### How to complete this task:
The answer is the set of lines that include "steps", copied from the data below.
##### Available data #####
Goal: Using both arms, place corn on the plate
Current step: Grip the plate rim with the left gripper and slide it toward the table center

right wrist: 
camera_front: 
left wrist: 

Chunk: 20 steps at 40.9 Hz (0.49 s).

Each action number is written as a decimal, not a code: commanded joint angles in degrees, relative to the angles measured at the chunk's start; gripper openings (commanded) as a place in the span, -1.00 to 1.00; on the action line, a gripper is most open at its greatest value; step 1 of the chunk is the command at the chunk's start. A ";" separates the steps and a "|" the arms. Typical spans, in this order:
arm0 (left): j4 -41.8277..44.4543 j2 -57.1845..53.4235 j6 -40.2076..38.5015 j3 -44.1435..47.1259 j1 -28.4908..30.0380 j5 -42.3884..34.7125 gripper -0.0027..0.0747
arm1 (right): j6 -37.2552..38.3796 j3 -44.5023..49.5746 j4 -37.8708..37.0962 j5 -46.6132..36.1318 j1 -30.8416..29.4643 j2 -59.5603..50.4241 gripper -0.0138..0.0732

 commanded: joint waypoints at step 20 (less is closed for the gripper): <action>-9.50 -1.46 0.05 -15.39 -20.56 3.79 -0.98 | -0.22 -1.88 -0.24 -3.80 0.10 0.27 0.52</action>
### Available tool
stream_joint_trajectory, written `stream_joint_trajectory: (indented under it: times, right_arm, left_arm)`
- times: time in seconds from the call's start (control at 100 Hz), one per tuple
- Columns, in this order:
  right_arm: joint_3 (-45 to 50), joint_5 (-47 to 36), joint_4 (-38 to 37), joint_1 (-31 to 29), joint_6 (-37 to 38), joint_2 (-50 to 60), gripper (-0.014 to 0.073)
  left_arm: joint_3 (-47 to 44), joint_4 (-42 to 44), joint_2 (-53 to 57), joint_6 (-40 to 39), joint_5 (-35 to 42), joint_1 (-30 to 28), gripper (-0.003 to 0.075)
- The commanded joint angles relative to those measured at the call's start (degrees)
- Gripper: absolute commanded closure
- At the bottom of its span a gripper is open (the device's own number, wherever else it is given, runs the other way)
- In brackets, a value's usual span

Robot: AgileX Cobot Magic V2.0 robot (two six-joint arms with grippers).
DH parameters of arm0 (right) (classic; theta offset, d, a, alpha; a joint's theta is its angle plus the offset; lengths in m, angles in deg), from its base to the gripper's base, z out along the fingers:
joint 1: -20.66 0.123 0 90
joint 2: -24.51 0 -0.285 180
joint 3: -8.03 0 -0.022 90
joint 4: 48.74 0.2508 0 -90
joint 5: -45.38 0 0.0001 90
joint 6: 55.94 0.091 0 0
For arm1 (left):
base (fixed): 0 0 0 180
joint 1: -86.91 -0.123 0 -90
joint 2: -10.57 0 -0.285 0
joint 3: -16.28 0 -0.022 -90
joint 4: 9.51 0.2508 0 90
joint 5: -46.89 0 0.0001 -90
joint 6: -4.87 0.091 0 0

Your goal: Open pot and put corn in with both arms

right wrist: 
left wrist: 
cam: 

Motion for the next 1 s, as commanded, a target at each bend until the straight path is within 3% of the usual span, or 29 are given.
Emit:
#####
### The answer:
Chunk: 20 steps at 40.9 Hz (0.49 s).
Each action number is written as a decimal, not a code: commanded joint angles in degrees, relative to the angles measured at the chunk's start; gripper openings (commanded) as a place in the span, -1.00 to 1.00; on the action line, a gripper is most open at its greatest value; step 1 of the chunk is the command at the chunk's start. A ";" separates the steps and a "|" the arms. Typical spans, in this order:

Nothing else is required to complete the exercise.